→ YOUR TASK
Whenever the word "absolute" turns up in a line below, that line should be copied.

Collected data entries
=== Section Start ===

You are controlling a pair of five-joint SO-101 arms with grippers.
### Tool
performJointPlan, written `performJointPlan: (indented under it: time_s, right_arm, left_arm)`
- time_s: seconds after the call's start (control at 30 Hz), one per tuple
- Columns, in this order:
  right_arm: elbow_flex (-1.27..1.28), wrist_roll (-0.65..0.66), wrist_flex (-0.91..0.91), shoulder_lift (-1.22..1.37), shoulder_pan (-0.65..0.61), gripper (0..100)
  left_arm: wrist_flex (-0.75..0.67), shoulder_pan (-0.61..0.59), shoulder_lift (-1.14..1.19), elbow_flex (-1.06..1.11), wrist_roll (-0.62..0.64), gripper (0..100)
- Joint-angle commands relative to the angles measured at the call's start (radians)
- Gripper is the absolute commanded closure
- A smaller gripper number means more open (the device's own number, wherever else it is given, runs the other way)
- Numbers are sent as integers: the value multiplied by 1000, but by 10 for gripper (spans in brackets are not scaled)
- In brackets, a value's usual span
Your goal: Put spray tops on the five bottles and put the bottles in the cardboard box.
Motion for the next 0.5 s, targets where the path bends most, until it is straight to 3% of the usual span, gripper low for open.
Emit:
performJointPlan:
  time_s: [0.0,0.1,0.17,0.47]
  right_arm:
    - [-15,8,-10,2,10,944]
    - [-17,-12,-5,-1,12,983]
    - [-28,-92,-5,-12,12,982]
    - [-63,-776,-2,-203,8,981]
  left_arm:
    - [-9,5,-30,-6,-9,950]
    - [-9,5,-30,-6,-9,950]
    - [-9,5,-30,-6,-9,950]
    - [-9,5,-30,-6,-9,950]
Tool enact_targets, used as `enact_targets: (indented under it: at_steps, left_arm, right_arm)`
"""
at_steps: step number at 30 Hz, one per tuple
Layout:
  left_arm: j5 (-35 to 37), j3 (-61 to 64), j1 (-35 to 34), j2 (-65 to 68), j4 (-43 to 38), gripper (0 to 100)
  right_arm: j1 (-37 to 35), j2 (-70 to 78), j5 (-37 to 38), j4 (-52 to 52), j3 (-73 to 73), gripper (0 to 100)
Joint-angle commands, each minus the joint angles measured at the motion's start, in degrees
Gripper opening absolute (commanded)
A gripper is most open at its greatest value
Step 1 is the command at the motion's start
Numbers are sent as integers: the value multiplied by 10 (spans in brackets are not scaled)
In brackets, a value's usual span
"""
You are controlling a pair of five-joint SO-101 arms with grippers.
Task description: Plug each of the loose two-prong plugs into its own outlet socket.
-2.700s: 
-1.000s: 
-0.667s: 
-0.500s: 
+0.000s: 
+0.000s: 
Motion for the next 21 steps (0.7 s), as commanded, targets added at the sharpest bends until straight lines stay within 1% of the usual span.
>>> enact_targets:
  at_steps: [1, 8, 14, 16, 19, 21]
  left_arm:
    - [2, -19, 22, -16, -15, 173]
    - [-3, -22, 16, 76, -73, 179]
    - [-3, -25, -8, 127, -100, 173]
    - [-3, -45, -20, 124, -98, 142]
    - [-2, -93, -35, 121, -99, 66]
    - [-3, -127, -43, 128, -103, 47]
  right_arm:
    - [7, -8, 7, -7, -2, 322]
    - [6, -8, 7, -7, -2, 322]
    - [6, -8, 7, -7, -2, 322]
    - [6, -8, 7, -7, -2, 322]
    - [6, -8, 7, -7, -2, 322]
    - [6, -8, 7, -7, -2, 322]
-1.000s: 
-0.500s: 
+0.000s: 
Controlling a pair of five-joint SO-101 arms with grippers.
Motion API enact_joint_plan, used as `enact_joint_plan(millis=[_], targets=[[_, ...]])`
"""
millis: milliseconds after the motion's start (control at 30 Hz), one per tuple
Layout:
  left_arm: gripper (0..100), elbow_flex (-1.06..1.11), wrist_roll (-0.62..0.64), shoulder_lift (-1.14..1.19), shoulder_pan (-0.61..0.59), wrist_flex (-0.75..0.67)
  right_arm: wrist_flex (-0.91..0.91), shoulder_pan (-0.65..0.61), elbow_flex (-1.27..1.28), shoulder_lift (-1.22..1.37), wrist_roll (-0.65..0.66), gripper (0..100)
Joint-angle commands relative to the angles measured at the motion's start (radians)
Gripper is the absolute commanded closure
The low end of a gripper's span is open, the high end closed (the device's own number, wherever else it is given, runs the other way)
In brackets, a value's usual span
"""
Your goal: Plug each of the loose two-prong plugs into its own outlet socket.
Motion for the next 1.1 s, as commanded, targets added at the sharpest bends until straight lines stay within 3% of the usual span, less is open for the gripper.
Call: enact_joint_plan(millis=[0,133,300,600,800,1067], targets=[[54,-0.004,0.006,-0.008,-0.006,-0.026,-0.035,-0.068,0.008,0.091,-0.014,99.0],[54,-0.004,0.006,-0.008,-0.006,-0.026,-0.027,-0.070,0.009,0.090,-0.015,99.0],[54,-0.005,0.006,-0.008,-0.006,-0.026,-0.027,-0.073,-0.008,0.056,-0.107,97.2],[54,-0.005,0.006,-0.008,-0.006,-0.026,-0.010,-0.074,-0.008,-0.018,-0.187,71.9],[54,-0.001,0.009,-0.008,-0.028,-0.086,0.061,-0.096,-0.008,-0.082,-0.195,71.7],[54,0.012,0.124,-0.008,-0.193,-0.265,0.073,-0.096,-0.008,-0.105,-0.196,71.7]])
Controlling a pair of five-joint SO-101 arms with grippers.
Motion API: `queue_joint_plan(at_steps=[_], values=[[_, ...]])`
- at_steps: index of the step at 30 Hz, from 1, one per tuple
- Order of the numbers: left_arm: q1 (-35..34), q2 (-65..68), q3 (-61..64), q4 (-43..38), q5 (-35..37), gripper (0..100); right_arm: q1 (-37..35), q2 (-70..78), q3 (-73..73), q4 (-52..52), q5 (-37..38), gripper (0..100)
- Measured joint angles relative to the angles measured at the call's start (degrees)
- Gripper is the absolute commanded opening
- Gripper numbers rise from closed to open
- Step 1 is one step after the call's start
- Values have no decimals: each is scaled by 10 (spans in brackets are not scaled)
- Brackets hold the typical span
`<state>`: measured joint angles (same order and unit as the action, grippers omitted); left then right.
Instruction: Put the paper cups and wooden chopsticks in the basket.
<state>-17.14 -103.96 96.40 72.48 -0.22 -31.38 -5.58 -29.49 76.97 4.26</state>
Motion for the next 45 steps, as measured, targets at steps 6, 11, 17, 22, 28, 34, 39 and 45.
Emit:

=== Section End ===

→ RESULT OF THE EXERCISE
- Gripper is the absolute commanded closure
Gripper opening absolute (commanded)
Gripper is the absolute commanded closure
- Gripper is the absolute commanded opening

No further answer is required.